* Instructions for the task: The answer is to be an exact copy of the lines below running from the line with "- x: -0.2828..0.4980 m" down to the line with "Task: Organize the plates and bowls", both ends included, and nothing more.

========================================================================

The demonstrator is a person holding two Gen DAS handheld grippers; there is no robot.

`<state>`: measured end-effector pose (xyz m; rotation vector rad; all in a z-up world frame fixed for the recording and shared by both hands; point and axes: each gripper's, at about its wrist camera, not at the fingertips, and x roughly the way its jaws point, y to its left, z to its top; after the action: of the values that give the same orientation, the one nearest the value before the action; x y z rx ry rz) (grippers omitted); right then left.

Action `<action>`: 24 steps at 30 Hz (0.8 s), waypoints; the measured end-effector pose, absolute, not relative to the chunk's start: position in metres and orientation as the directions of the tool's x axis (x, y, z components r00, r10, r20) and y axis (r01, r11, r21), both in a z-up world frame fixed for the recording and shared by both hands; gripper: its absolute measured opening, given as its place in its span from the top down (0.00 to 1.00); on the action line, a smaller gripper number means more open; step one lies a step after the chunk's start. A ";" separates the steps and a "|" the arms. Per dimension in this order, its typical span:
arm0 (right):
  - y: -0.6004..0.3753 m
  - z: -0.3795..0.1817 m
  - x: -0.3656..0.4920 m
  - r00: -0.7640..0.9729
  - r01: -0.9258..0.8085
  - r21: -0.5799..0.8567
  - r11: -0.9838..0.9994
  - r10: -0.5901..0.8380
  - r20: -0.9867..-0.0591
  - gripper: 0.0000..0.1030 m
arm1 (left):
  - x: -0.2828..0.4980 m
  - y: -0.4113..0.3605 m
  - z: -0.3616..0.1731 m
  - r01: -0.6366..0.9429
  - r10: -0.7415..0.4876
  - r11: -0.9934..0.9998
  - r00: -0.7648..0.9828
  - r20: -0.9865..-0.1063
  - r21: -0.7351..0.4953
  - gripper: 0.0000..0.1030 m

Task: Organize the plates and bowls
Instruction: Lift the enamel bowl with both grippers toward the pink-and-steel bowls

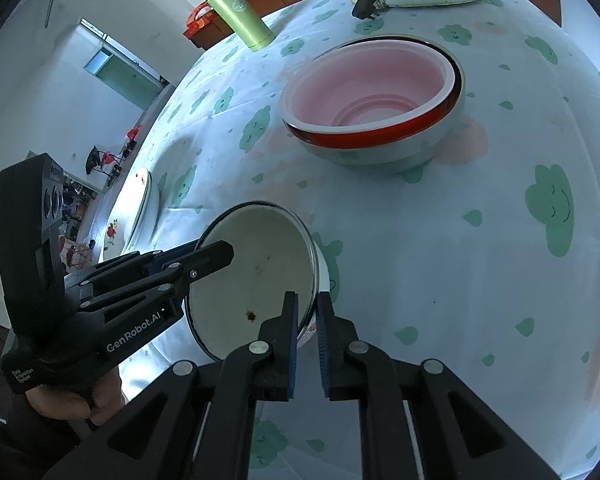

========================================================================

* Exercise response:
  - x: -0.2828..0.4980 m
  - y: -0.4113..0.3605 m
  - z: -0.3616..0.1731 m
  - r01: -0.6366..0.9429
  - r10: -0.7415..0.4876
  - r11: -0.9934..0.9998
  - r00: -0.7648..0.9828
  - r20: -0.9865..-0.1063
  - r21: -0.7351..0.4953
  - gripper: 0.0000..0.1030 m

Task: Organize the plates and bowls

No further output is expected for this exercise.